Yesterday, Sir John, who still does research each day at a Cambridge University centre named after him, said he was 'immensely honoured' to share the award with a Japanese scientist and would plough his share of the £750,000 prize money into funding PhD students.
The scientist, whose father was a banker in India and mother was a PT teacher, also revealed that science was far from his forté while at Eton.
Not only did he obtain the lowest marks in biology of all the 250 boys in his year but his school report in 1949 described his grasp of the subject as 'disastrous'. It added: 'I believe he has ideas about becoming a scientist; on his present showing this is quite ridiculous.'
Today, that school report, written by a museum curator drafted in to teach after the war, hangs in a frame in his office.

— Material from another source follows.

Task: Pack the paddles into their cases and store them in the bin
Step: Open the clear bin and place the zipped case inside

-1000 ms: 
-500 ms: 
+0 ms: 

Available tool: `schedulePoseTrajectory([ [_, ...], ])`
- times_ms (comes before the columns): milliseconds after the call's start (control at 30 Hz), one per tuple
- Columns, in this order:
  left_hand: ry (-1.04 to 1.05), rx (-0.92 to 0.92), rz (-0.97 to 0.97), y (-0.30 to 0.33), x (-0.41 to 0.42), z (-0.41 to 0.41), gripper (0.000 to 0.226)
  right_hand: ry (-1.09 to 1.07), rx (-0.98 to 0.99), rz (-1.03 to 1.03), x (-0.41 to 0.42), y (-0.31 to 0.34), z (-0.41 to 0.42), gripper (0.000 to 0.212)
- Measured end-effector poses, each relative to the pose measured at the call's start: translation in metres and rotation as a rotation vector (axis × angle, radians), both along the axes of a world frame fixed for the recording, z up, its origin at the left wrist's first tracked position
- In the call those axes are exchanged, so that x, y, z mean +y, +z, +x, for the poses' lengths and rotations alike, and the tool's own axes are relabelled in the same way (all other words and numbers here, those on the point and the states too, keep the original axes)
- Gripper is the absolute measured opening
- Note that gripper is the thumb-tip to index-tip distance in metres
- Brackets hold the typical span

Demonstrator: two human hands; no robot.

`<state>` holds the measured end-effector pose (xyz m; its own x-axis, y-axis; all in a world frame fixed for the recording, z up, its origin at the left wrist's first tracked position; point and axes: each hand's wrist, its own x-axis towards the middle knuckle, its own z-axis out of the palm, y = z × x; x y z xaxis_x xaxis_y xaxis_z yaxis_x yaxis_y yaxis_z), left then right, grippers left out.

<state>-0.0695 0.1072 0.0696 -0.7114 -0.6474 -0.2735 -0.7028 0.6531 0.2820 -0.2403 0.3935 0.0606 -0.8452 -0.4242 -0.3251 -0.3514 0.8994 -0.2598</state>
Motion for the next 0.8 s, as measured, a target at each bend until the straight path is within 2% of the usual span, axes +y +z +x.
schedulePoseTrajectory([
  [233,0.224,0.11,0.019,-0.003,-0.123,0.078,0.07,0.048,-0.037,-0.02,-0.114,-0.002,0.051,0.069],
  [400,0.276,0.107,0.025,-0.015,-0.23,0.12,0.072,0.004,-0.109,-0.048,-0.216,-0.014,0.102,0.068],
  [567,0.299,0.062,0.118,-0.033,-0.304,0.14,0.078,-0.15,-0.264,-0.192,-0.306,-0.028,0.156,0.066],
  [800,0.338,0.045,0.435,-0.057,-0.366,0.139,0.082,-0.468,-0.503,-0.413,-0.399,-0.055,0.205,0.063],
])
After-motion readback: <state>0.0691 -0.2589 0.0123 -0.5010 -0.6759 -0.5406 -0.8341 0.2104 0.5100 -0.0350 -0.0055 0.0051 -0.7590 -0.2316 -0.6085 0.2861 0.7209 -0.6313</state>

The young Sir John scored just 2 out of 50 for one piece of work and repeatedly got into trouble for insisting on doing things his own way, rather than listening.
Despite being 'bottom of the bottom form' in biology, he went on to study zoology at Oxford.
Sir John, now married with two children, said: 'When there are problems, like when an experiment doesn't work, which often happens, it is nice to remind yourself that perhaps after all you are not so good at this job and the schoolmaster may have been right.'
His breakthrough came when he was a young researcher. He took the genetic material from a cell lining a frog's gut, put it in an empty egg and watched as a tadpole developed. The 1962 experiment marked the first time an animal had been cloned. It proved for the first time that a highly-specialised adult cell still contained all the genetic information needed to develop all the parts of the body.
It took ten years for other scientists to accept his finding and until 2006 for it to bear fruit.
Sir John, who left Oxford to work in the US, before taking up a post at Cambridge in 1971, shares his prize with Shinya Yamanaka of Kyoto University.
Six years ago, Professor Yamanaka built on Sir John's work by using a cocktail of genes to turn ordinary skin cells back into their embryonic state.
Not only are these stem cells ethically sound but they are a perfect match for the person who donated the skin.
This raises the prospect of people being given hearts or sperm or eggs or retina generated in a lab from a sliver of skin taken from their hand.
In the short-term, tissue from such cells offers a window into brains ravaged by diseases such as Alzheimer's and Parkinson's and allows thousands of chemicals to be rapidly tested to see if they have potential as drugs.